=== Work item ===
All that is wanted is the exact lines from the first line of the data below through the line with "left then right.", both ends included, with pictures omitted.

=== Information provided ===

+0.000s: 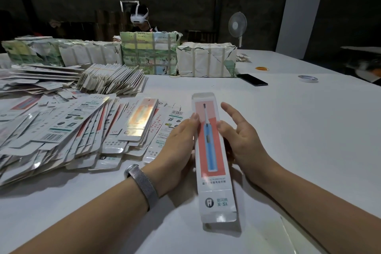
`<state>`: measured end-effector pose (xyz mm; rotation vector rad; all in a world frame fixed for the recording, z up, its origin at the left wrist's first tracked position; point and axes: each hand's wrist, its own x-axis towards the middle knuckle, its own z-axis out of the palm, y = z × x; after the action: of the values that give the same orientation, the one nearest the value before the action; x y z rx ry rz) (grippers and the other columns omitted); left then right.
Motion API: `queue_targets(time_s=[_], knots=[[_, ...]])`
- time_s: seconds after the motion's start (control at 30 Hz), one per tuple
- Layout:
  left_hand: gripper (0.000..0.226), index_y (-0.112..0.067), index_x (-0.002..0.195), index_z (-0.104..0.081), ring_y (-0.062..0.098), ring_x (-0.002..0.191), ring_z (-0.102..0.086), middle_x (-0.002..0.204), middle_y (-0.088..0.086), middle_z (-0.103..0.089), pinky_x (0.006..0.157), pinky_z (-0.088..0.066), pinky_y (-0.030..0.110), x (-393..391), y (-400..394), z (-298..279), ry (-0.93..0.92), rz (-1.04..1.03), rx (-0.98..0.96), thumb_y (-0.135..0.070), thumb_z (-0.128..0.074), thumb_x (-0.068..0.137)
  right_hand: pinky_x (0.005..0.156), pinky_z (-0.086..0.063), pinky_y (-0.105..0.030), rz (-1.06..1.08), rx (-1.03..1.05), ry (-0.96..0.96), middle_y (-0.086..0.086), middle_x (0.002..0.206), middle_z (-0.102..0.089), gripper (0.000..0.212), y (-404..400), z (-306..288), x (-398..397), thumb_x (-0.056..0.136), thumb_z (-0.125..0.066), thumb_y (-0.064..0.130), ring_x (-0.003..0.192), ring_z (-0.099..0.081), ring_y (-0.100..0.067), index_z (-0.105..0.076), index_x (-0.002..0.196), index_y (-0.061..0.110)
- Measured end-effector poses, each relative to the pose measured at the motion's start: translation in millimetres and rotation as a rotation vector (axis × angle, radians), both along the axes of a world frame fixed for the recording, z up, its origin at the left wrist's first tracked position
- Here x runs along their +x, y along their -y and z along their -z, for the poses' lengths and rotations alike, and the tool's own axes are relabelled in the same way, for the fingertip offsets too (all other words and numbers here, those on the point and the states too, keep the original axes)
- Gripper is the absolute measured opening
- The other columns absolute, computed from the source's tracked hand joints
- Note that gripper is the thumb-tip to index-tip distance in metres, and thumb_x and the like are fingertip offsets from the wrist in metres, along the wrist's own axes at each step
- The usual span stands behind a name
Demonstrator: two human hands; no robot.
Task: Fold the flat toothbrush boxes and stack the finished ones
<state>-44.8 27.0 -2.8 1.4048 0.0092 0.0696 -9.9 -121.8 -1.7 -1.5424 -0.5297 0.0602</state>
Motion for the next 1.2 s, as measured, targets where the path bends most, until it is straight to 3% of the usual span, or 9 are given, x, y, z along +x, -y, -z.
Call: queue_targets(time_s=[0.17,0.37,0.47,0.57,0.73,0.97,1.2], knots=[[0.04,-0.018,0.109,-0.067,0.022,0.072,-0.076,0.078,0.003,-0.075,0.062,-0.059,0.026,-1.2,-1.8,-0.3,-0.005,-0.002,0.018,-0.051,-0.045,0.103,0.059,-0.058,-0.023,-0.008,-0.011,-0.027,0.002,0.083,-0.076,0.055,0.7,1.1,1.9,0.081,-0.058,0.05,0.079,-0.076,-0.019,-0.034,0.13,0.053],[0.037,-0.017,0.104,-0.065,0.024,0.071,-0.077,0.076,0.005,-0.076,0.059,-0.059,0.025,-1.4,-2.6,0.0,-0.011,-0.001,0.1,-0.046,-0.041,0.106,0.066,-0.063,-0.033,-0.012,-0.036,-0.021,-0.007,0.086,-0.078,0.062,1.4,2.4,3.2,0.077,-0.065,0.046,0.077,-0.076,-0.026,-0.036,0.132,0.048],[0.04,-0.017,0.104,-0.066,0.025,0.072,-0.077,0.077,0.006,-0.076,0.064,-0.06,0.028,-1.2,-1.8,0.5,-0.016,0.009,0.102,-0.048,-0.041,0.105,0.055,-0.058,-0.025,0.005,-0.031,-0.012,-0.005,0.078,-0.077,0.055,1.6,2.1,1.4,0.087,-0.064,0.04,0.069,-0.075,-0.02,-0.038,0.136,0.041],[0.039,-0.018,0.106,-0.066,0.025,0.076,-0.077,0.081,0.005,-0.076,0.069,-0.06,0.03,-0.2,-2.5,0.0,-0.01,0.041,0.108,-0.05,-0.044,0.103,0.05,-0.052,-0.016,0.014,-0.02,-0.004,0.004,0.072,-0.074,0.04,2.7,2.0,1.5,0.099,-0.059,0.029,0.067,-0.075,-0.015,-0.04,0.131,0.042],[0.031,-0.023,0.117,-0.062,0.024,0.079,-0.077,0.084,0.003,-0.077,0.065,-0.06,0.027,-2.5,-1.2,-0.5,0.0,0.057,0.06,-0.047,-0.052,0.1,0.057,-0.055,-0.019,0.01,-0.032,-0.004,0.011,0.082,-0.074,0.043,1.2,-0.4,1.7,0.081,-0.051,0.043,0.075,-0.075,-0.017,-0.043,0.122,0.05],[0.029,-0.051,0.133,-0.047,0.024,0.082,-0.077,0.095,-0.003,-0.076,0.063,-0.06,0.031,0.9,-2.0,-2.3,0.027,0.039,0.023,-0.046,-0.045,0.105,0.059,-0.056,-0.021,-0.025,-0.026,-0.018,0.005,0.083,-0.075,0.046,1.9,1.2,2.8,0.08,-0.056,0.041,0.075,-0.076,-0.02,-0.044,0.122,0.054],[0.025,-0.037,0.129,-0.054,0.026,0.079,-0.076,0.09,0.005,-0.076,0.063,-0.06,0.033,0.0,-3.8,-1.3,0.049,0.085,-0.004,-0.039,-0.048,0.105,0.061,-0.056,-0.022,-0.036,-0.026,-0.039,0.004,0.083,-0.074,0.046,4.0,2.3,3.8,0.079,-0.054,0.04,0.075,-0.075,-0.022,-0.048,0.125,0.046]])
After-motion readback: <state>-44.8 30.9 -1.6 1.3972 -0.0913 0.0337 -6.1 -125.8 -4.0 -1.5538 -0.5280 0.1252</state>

=== Written solution ===
+0.000s: 
`<state>`: measured end-effector pose (xyz mm; rotation vector rad; all in a world frame fixed for the recording, z up, its origin at the left wrist's first tracked position; point and axes: each hand's wrist, its own x-axis towards the middle knuckle, its own z-axis out of the palm, y = z × x; after the action: of the values that give the same orientation, the one nearest the value before the action; x y z rx ry rz) (grippers and the other columns omitted); left then right.

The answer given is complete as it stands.